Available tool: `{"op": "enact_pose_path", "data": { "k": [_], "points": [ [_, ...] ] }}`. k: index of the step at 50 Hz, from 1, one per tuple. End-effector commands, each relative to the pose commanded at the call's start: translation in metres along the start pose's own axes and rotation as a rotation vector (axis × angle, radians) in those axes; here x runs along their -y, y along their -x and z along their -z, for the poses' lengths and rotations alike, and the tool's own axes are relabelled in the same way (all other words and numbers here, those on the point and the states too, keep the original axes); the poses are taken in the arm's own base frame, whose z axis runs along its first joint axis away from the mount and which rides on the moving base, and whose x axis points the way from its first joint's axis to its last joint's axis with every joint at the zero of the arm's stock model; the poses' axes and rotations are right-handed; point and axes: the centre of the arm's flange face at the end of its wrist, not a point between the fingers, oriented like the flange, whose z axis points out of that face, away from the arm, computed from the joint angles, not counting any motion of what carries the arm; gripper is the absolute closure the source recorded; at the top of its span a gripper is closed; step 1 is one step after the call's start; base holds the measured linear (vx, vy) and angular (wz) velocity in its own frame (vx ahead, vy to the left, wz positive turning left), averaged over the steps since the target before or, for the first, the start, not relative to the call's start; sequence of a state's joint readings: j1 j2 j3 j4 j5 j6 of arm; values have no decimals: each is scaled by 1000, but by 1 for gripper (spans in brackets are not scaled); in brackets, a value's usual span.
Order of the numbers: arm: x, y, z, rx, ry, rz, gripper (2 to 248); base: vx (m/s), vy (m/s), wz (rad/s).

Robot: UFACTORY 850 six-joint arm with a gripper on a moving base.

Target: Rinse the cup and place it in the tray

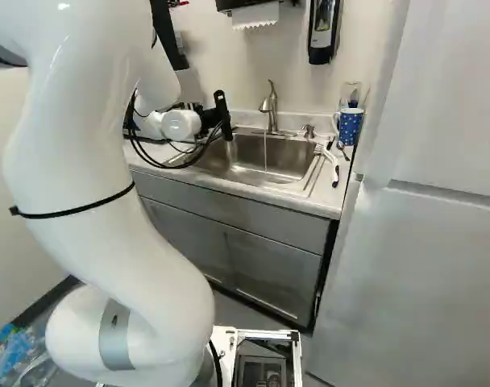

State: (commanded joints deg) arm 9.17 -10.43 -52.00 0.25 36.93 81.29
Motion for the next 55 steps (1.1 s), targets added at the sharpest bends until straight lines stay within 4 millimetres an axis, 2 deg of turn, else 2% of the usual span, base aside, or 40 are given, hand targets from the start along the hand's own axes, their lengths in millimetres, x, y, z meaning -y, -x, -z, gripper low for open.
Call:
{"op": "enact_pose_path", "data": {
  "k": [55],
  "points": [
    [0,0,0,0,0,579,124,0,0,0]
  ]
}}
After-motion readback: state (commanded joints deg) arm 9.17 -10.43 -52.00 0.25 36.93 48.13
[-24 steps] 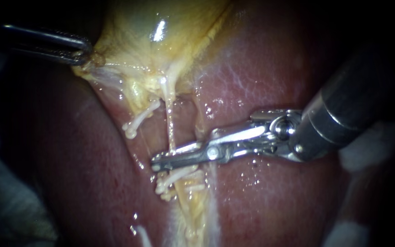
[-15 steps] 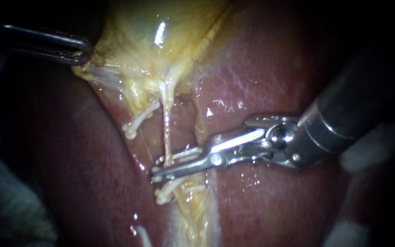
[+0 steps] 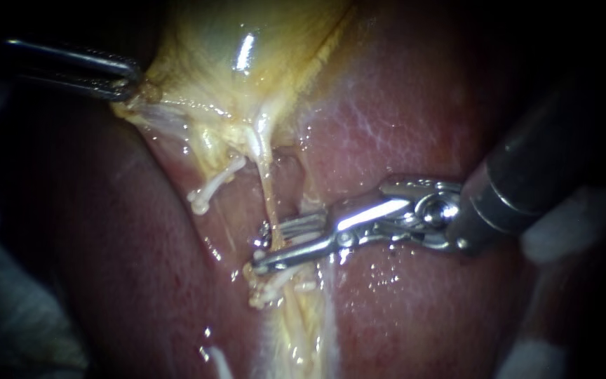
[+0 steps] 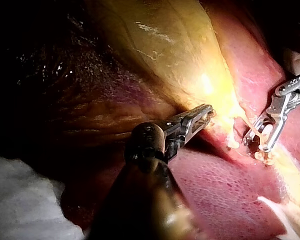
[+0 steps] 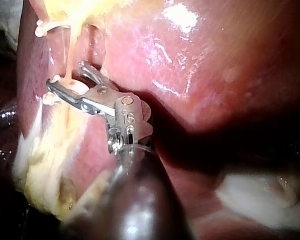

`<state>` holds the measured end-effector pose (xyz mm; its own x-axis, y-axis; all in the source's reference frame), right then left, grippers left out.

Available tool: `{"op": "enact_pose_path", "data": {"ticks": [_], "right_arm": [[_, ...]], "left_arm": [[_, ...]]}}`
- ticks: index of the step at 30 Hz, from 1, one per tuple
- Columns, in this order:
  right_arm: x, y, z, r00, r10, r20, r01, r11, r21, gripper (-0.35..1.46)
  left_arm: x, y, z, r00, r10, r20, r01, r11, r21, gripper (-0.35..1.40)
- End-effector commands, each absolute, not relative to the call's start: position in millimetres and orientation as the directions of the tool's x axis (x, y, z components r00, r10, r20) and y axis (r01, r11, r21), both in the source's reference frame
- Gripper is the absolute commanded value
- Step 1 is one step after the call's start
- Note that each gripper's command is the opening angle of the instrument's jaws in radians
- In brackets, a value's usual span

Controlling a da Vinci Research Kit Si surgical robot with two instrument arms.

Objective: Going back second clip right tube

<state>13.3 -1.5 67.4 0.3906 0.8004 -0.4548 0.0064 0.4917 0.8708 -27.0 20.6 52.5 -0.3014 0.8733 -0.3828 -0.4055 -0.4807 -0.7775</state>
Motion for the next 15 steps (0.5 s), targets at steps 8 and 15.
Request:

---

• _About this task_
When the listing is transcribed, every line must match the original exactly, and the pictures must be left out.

• _Your solution_
Available tool: `{"op": "enact_pose_path", "data": { "k": [_], "points": [ [_, ...] ] }}`. k: index of the step at 50 Hz, from 1, one per tuple. End-effector commands, each relative to the pose commanded at the call's start: translation in metres along the start pose's own axes and rotation as a rotation vector (axis × angle, radians) in those axes; here x runs along their -y, y along their -x and z along their -z, for the poses' lengths and rotations alike, and the tool's own axes are relabelled in the same way (all other words and numbers here, those on the point and the states too, keep the original axes); the poses are taken in the arm's own base frame, whose z axis runs along its first joint axis away from the mount and which rides on the moving base, and whose x axis points the way from its first joint's axis to its last joint's axis with every joint at the zero of the arm's stock model; the poses' axes and rotations are right-handed; point and axes: the centre of the arm's flange face at the end of its wrist, not a point between the fingers, oriented like the flange, whose z axis points out of that face, away from the arm, computed from the joint angles, not counting any motion of what carries the arm; gripper is the absolute closure the source recorded; at the top of its span a gripper is closed; step 1 is one step after the call's start; base holds the measured linear (vx, vy) and angular (wz) velocity in its own frame (vx ahead, vy to the left, wz positive turning left), averaged over the steps since the target before or, for the first, the start, not relative to the call's start; sequence of a state's joint readings: j1 j2 j3 j4 j5 j6 of arm; values have no decimals: each is scaled by 1000, but by 1 for gripper (spans in brackets are not scaled); in brackets, a value's usual span.
Order of the numbers: arm: x, y, z, rx, ry, rz, gripper (2 to 248); base: vx (m/s), vy (m/s), wz (rad/s).

Robot: UFACTORY 850 six-joint arm with a gripper on a moving base.

Target: Rinse the cup and place it in the tray


State: (commanded joints deg) arm 9.17 -10.43 -52.00 0.25 36.93 81.29
Motion for the next 55 steps (1.1 s), targets added at the sharpest bends until straight lines stay within 4 millimetres an axis, 2 deg of turn, else 2% of the usual span, base aside, or 40 are given, hand targets from the start along the hand's own axes, their lengths in millimetres, x, y, z meaning -y, -x, -z, gripper low for open.
Call:
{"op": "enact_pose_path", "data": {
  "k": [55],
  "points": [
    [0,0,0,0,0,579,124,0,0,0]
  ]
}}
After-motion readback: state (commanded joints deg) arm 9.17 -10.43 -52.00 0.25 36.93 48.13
[-24 steps] 
[-15 steps] 
[+0 steps] 
[+0 steps] 
[+0 steps] 

`<state>` holds the measured end-effector pose (xyz mm; its own x-axis, y-axis; all in the source's reference frame), right then left, grippers left out.

Available tool: `{"op": "enact_pose_path", "data": {"ticks": [_], "right_arm": [[_, ...]], "left_arm": [[_, ...]]}}`
- ticks: index of the step at 30 Hz, from 1, one per tuple
- Columns, in this order:
  right_arm: x, y, z, r00, r10, r20, r01, r11, r21, gripper (-0.35..1.46)
  left_arm: x, y, z, r00, r10, r20, r01, r11, r21, gripper (-0.35..1.40)
- End-effector commands, each absolute, not relative to the call's start: position in millimetres and orientation as the directions of the tool's x axis (x, y, z components r00, r10, r20) and y axis (r01, r11, r21), both in the source's reference frame
- Gripper is the absolute commanded value
- Step 1 is one step after the call's start
- Note that each gripper's command is the opening angle of the instrument's jaws in radians
- In brackets, a value's usual span

Controlling a da Vinci Research Kit Si surgical robot with two instrument arms.

Objective: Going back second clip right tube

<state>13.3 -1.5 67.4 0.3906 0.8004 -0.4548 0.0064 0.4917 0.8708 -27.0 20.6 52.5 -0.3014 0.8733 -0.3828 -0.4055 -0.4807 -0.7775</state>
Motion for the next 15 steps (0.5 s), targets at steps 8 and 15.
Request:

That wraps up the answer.